The Tribunal's direction to the AO to consider these forms and evidence ensures that the assessee's rights are protected and that liability is not imposed without proper verification.

Conclusion: The assessee is entitled to submit Forms 15G/H or 27BA as evidence, and the AO must consider them before finalizing the demand.

Significant Holdings

"The expression 'sufficient cause' employed by the legislature is adequately elastic to enable the Courts to apply the law in a meaningful manner which subserves the ends of justice-that being the life-purpose of the existence of the institution of Courts."

"The appellant bank was provided sufficient opportunities to plead its case and contest the matter, but the appellant bank chose to let the case proceed ex-parte. The appellant bank has failed to make out any credible or cogent ground for not to decide the appeal ex-parte despite getting adequate and sufficient opportunities of being heard."

"The lis between the parties has to be decided on merits so that nobody's rights could be scuttled down without providing an opportunity of being heard to the assessee."

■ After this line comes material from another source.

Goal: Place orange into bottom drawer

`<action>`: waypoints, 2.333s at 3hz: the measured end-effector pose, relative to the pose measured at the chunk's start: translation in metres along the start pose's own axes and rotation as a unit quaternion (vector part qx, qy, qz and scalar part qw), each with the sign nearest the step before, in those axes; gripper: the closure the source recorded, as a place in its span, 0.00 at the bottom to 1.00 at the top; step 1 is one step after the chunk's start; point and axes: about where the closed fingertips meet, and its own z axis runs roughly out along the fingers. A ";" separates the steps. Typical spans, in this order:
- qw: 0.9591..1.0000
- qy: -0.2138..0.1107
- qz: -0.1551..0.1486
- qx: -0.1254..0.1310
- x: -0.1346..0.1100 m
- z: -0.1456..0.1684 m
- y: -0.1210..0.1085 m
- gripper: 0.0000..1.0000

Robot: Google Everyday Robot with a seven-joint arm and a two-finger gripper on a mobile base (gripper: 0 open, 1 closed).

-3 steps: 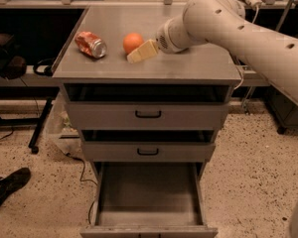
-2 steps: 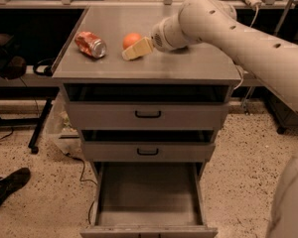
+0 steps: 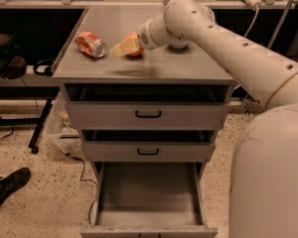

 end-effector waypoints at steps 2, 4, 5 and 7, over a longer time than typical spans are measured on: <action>0.999 0.018 -0.002 -0.037 -0.004 0.045 0.005 0.18; 0.999 0.027 -0.003 -0.039 -0.007 0.045 0.005 0.64; 0.999 0.030 -0.001 -0.024 0.001 0.021 0.007 0.88; 0.999 -0.032 0.002 0.041 -0.005 -0.148 0.033 1.00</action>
Offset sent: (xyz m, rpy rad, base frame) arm 0.0376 0.0444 -0.0299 -0.0289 0.0990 0.0963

"The delay of 482 days in filing the appeal by the assessee is condoned in view of the decision of Hon'ble Supreme Court in the case of Collector, Land Acquisition vs. Mst. Katiji and Others, 167 ITR 471 (SC) as the assessee is prevented by sufficient cause."

"The matter is remanded to the file of the ld. AO who will consider the factual aspect of the matter as raised by the assessee after due verification of the facts and charge the correct income in hands of the assessee after affording due opportunity to the assessee and dealing with the evidence placed on record."

Core Principles Established

1. Delay in filing appeals should be condoned liberally if sufficient cause is shown, especially in cases involving administrative changes and communication gaps.

2. Ex-parte orders should not be passed without providing adequate opportunity of hearing; failure to respond must be due to deliberate avoidance, not bona fide reasons.

3. Liability under Section 201(1)/201(1A) must be adjudicated on merits, considering all relevant evidence including Forms 15G/H and 27BA.

4. The right to be heard and to present evidence is fundamental and must be upheld to ensure justice.

Final Determinations

1. The delay of 482 days in filing the appeals is condoned.

2. The ex-parte dismissal of the appeals by the CIT(A) is set aside.

3. The appeals are allowed for statistical purposes and remanded to the AO for fresh adjudication after affording the assessee an opportunity to present evidence and be heard.

4. The orders passed under Section 201(1)/201(1A) are valid but require reconsideration in light of the evidence to be submitted by the assessee.

5. The Tribunal's decision in the lead appeal (ITA No. 263/JP/2025) applies mutatis mutandis to the other appeals (ITA Nos. 264 to 266/JP/2025) for subsequent assessment years.